8. The Sample Size for the Training Set

  • This question is not applicable. The device is a physical laser fiber, not an AI or machine learning model that requires a training set.

9. How the Ground Truth for the Training Set was Established

  • This question is not applicable as there is no training set for this type of device.

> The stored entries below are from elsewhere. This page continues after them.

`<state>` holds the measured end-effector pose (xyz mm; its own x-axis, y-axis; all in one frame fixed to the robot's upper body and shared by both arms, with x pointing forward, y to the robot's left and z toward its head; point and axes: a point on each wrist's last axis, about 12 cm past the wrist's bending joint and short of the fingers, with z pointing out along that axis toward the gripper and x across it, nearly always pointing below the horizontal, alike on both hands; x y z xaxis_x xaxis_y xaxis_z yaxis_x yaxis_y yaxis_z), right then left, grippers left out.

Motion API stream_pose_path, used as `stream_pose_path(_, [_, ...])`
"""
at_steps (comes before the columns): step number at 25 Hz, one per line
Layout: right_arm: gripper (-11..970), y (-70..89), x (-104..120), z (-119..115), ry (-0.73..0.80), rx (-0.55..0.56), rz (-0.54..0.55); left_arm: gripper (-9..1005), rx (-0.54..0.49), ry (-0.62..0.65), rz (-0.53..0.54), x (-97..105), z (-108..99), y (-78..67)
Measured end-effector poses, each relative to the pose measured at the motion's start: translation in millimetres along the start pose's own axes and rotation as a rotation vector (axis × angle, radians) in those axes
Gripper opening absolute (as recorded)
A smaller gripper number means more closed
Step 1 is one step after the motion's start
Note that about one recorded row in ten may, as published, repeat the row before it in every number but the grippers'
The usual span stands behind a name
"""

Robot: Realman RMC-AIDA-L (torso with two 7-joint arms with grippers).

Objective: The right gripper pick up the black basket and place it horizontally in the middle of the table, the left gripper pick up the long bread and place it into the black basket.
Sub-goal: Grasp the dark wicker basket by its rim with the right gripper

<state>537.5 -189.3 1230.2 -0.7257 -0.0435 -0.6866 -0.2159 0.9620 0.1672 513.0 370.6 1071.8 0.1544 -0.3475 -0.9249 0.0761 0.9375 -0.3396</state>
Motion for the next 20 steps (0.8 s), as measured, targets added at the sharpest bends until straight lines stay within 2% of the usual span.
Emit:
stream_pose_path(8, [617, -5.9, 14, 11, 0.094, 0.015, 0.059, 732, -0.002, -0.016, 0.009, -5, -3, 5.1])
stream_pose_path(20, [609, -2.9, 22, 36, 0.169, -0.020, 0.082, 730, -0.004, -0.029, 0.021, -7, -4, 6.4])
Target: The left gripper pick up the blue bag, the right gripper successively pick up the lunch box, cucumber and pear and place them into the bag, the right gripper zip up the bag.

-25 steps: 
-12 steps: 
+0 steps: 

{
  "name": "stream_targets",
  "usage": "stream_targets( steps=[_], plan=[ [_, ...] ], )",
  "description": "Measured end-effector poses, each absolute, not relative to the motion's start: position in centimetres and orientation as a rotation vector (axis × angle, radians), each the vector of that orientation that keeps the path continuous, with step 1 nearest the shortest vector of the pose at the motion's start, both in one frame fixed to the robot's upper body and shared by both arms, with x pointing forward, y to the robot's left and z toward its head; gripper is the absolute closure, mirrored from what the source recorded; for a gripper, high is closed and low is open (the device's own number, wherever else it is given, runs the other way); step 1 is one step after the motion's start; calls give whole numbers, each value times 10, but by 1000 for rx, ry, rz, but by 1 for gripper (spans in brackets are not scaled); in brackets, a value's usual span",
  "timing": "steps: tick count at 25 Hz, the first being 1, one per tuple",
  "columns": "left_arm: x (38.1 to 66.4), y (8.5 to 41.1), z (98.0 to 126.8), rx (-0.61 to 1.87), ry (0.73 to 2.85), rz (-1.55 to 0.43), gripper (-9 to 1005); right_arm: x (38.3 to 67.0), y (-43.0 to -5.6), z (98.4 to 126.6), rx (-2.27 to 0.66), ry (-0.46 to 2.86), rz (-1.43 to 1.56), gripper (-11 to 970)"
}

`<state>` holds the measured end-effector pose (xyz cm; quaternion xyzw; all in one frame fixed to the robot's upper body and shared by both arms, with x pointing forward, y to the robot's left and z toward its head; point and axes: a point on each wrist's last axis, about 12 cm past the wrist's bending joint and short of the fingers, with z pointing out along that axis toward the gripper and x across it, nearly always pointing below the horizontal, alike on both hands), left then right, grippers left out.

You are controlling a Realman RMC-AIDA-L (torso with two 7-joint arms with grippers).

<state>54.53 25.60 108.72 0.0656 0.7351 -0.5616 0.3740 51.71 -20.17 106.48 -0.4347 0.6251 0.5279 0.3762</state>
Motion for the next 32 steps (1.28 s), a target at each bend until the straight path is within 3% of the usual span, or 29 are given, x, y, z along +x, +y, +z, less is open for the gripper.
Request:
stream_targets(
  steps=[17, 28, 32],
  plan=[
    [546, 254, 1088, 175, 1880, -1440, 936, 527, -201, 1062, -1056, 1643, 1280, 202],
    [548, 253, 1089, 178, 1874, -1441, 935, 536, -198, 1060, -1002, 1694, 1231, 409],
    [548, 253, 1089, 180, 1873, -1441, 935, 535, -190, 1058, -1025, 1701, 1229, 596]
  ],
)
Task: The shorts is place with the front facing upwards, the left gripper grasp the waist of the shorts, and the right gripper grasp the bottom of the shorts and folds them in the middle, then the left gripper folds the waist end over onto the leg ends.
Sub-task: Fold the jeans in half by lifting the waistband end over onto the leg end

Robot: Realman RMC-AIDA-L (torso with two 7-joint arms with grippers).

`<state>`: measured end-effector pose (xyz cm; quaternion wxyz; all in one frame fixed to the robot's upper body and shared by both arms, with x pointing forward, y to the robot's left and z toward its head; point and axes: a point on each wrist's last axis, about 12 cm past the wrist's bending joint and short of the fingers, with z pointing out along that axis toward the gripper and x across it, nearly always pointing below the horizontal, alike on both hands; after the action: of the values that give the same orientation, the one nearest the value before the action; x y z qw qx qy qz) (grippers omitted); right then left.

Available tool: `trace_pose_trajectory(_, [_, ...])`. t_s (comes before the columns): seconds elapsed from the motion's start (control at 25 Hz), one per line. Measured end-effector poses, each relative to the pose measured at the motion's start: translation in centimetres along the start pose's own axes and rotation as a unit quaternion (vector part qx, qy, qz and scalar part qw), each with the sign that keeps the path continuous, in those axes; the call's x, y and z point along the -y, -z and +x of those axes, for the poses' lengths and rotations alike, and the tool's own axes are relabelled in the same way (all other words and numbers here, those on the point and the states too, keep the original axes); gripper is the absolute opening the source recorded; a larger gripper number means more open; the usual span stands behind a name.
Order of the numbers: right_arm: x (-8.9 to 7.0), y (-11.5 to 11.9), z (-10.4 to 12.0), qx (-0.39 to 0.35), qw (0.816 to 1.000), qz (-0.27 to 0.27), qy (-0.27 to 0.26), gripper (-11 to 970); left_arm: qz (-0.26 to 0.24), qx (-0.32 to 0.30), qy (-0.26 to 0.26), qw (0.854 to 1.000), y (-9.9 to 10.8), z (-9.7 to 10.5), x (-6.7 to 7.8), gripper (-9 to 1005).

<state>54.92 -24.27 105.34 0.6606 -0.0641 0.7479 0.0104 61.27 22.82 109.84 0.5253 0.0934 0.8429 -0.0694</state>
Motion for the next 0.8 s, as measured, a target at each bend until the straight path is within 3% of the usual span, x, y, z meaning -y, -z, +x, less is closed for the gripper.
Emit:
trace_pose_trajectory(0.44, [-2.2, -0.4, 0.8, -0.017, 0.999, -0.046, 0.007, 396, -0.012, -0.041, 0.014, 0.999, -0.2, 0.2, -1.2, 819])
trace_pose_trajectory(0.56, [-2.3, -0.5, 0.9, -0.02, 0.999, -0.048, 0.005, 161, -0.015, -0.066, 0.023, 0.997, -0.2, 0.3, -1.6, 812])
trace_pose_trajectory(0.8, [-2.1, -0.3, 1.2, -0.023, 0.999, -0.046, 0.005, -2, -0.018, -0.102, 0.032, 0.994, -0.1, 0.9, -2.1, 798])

§ 878.4810 Laser surgical instrument for use in general and plastic surgery and in dermatology.

(a)
Identification. (1) A carbon dioxide laser for use in general surgery and in dermatology is a laser device intended to cut, destroy, or remove tissue by light energy emitted by carbon dioxide.(2) An argon laser for use in dermatology is a laser device intended to destroy or coagulate tissue by light energy emitted by argon.
(b)
Classification. (1) Class II.(2) Class I for special laser gas mixtures used as a lasing medium for this class of lasers. The devices subject to this paragraph (b)(2) are exempt from the premarket notification procedures in subpart E of part 807 of this chapter, subject to the limitations in § 878.9.